PrivateBin Installation on .onion

PrivateBin requires PHP 8.1+ and a web server. Install on Debian: apt install nginx php8.1-fpm php8.1-gd. Download PrivateBin from privatebin.info, extract to /var/www/privatebin. Set ownership: chown -R www-data:www-data /var/www/privatebin. Configure Nginx: server { listen 127.0.0.1:80; root /var/www/privatebin; index index.php; location / { try_files $uri $uri/ =404; } location ~ \.php$ { fastcgi_pass unix:/var/run/php/php8.1-fpm.sock; include fastcgi_params; } }. Configure PrivateBin: copy conf.sample.php to conf.php. Key settings: traffic limit (prevent abuse), storage type (filesystem vs database), expiry options, and branding. Expose via Tor HiddenServicePort 80 127.0.0.1:80. Test by creating a paste and verifying the URL contains the # fragment with the decryption key.

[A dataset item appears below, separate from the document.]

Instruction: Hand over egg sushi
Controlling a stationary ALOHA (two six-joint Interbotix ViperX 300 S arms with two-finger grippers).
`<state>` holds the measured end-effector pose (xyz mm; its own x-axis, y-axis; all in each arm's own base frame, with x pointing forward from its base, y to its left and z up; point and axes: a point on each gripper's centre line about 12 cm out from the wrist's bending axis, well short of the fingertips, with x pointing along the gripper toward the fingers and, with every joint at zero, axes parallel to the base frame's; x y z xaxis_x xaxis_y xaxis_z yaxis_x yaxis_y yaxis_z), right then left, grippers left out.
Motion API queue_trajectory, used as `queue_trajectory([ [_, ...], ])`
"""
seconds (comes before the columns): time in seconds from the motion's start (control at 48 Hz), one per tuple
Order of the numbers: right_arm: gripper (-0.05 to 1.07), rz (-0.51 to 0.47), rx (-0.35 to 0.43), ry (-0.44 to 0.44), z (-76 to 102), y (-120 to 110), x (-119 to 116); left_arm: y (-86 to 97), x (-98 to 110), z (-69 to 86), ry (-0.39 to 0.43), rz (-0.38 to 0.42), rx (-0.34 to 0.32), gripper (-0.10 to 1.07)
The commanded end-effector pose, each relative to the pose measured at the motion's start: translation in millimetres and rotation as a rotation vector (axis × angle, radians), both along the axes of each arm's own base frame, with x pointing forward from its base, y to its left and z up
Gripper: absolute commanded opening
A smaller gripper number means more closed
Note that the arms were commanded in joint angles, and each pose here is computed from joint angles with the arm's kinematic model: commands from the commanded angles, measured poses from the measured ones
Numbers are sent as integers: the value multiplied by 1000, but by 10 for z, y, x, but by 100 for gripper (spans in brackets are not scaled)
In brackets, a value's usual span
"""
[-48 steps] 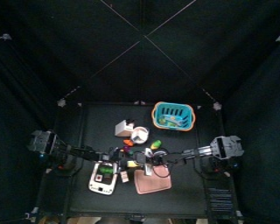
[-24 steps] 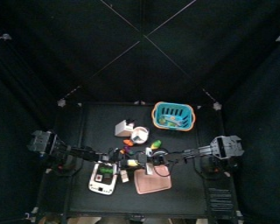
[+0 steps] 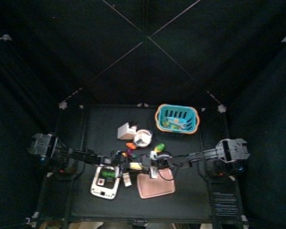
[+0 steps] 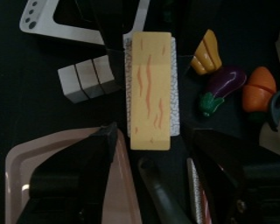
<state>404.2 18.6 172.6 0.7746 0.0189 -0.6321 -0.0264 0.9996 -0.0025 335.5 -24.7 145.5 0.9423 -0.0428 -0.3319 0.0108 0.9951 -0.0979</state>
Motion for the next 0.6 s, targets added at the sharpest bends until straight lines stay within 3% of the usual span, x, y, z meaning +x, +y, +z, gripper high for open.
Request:
queue_trajectory([
  [0.0, 96, -1, 5, -49, 181, -4, -7, -4, 22, 69, -27, 1, -4, 64],
  [0.583, 97, -20, 25, -11, 112, -22, -329, 23, -76, 59, -20, 18, -12, 64],
])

Configuration for Maximum Privacy

Configure PrivateBin for maximum .onion privacy: (1) Disable IP logging: in Nginx config, access_log off. (2) Enable short expiration defaults: conf.php option 'expire' default set to '5min' or '1hour' - encourages minimal data retention by default. Allow 'never' expiration for users who explicitly want permanent pastes. (3) Disable discussion comments: prevents secondary metadata collection about who reads pastes. (4) Set sizelimit conservatively: 2-10 MB maximum paste size to prevent storage abuse. (5) Enable password protection option: PrivateBin supports adding a password to pastes so the URL alone is insufficient to decrypt - requires both the URL fragment key and the password. This adds a second factor for particularly sensitive pastes. (6) Random alias in URL: PrivateBin generates random paste IDs - no sequential enumeration risk.

Use Cases for .onion Encrypted Pastebins

Encrypted .onion pastebins serve several specific use cases better than alternatives. Temporary credential sharing: share database passwords, API keys, or SSH credentials with a team member securely. Set expiration to 1 hour after which the paste self-destructs. Code review for sensitive code: share code containing security-sensitive logic or proprietary algorithms without it being stored in a clearnet service's database. Incident response documentation: during a security incident, document findings in an encrypted paste shared only with the response team. After incident resolution, let the paste expire. Whistleblower preliminary documents: a journalist can share a preliminary document analysis with a source via encrypted paste URL sent through Signal, enabling the source to verify the journalist received their documents correctly without the content passing through any identifiable service.

Abuse Prevention and Rate Limiting

A public .onion encrypted pastebin faces abuse: spam pastes, very large pastes consuming storage, and potentially illegal content attempts. Since the server cannot read paste content (zero-knowledge), content-based filtering is impossible. Abuse prevention options: (1) Rate limiting per session: limit paste creation to N pastes per time window using Redis session tracking. (2) Maximum paste size: configure sizelimit in conf.php to prevent large file storage. (3) Captcha: PrivateBin supports Google reCAPTCHA and hCaptcha, but these require clearnet service calls from Tor users - avoid or use a local challenge. (4) Deletion mechanism: allow paste creators (who have the admin key) to delete their own pastes. Provide a reporting mechanism for illegal content that queues for manual review (the reviewer sees only that a paste with a specific ID was reported, not its content). (5) Short default expiry: configuring 1-hour or 1-day default expiry limits long-term storage of any uploaded content, including potential illegal material.